## Work request
After reading the listing below, copy it out exactly.

## Data
-*-*-

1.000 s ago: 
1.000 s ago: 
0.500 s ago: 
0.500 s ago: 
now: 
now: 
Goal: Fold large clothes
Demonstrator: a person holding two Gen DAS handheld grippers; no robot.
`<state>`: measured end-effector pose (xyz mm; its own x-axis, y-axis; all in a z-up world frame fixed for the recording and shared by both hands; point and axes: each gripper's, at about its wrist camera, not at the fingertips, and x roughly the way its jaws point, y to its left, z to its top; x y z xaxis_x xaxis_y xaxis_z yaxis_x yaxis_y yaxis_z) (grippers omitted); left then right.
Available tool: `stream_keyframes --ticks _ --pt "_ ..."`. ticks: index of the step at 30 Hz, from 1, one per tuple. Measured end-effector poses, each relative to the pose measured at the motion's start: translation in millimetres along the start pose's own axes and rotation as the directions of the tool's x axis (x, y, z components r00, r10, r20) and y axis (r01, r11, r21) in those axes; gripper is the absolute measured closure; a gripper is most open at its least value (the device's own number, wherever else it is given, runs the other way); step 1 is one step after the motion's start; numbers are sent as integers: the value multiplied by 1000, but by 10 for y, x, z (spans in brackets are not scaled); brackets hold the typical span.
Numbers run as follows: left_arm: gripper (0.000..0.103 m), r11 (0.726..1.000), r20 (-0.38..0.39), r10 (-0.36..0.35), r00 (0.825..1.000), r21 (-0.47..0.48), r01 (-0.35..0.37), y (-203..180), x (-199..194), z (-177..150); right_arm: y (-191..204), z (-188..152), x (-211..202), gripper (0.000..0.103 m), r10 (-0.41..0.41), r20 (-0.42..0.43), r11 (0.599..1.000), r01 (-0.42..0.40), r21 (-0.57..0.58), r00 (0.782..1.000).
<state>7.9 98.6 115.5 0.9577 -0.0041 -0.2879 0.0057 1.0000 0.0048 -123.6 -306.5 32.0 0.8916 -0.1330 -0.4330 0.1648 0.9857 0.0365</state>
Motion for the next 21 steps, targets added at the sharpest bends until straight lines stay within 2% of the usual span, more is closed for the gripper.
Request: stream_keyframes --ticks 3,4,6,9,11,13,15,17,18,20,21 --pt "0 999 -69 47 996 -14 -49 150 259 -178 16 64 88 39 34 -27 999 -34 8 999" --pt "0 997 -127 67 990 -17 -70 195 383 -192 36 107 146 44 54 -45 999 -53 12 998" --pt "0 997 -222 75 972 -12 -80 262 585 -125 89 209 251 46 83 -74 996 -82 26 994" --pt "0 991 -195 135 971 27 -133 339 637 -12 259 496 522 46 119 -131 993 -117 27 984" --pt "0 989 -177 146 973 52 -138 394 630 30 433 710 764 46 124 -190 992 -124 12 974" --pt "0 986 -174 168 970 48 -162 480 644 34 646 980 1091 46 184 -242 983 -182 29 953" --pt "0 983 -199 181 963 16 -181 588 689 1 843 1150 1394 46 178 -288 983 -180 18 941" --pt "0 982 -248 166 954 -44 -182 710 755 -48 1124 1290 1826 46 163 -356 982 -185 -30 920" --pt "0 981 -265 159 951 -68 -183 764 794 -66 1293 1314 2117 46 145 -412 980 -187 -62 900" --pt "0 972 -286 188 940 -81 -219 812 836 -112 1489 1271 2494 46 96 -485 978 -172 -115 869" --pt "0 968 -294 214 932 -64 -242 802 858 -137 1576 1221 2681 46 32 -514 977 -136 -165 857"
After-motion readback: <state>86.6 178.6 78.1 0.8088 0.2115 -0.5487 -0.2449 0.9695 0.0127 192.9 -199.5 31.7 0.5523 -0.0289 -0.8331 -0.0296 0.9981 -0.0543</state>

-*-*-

## Solution to this exercise
1.000 s ago: 
1.000 s ago: 
0.500 s ago: 
0.500 s ago: 
now: 
now: 
Goal: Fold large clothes
Demonstrator: a person holding two Gen DAS handheld grippers; no robot.
`<state>`: measured end-effector pose (xyz mm; its own x-axis, y-axis; all in a z-up world frame fixed for the recording and shared by both hands; point and axes: each gripper's, at about its wrist camera, not at the fingertips, and x roughly the way its jaws point, y to its left, z to its top; x y z xaxis_x xaxis_y xaxis_z yaxis_x yaxis_y yaxis_z) (grippers omitted); left then right.
Available tool: `stream_keyframes --ticks _ --pt "_ ..."`. ticks: index of the step at 30 Hz, from 1, one per tuple. Measured end-effector poses, each relative to the pose measured at the motion's start: translation in millimetres along the start pose's own axes and rotation as the directions of the tool's x axis (x, y, z components r00, r10, r20) and y axis (r01, r11, r21) in those axes; gripper is the absolute measured closure; a gripper is most open at its least value (the device's own number, wherever else it is given, runs the other way); step 1 is one step after the motion's start; numbers are sent as integers: the value multiplied by 1000, but by 10 for y, x, z (spans in brackets are not scaled); brackets hold the typical span.
Numbers run as follows: left_arm: gripper (0.000..0.103 m), r11 (0.726..1.000), r20 (-0.38..0.39), r10 (-0.36..0.35), r00 (0.825..1.000), r21 (-0.47..0.48), r01 (-0.35..0.37), y (-203..180), x (-199..194), z (-177..150); right_arm: y (-191..204), z (-188..152), x (-211..202), gripper (0.000..0.103 m), r10 (-0.41..0.41), r20 (-0.42..0.43), r11 (0.599..1.000), r01 (-0.42..0.40), r21 (-0.57..0.58), r00 (0.782..1.000).
<state>7.9 98.6 115.5 0.9577 -0.0041 -0.2879 0.0057 1.0000 0.0048 -123.6 -306.5 32.0 0.8916 -0.1330 -0.4330 0.1648 0.9857 0.0365</state>
Motion for the next 21 steps, targets added at the sharpest bends until straight lines stay within 2% of the usual span, more is closed for the gripper.
Request: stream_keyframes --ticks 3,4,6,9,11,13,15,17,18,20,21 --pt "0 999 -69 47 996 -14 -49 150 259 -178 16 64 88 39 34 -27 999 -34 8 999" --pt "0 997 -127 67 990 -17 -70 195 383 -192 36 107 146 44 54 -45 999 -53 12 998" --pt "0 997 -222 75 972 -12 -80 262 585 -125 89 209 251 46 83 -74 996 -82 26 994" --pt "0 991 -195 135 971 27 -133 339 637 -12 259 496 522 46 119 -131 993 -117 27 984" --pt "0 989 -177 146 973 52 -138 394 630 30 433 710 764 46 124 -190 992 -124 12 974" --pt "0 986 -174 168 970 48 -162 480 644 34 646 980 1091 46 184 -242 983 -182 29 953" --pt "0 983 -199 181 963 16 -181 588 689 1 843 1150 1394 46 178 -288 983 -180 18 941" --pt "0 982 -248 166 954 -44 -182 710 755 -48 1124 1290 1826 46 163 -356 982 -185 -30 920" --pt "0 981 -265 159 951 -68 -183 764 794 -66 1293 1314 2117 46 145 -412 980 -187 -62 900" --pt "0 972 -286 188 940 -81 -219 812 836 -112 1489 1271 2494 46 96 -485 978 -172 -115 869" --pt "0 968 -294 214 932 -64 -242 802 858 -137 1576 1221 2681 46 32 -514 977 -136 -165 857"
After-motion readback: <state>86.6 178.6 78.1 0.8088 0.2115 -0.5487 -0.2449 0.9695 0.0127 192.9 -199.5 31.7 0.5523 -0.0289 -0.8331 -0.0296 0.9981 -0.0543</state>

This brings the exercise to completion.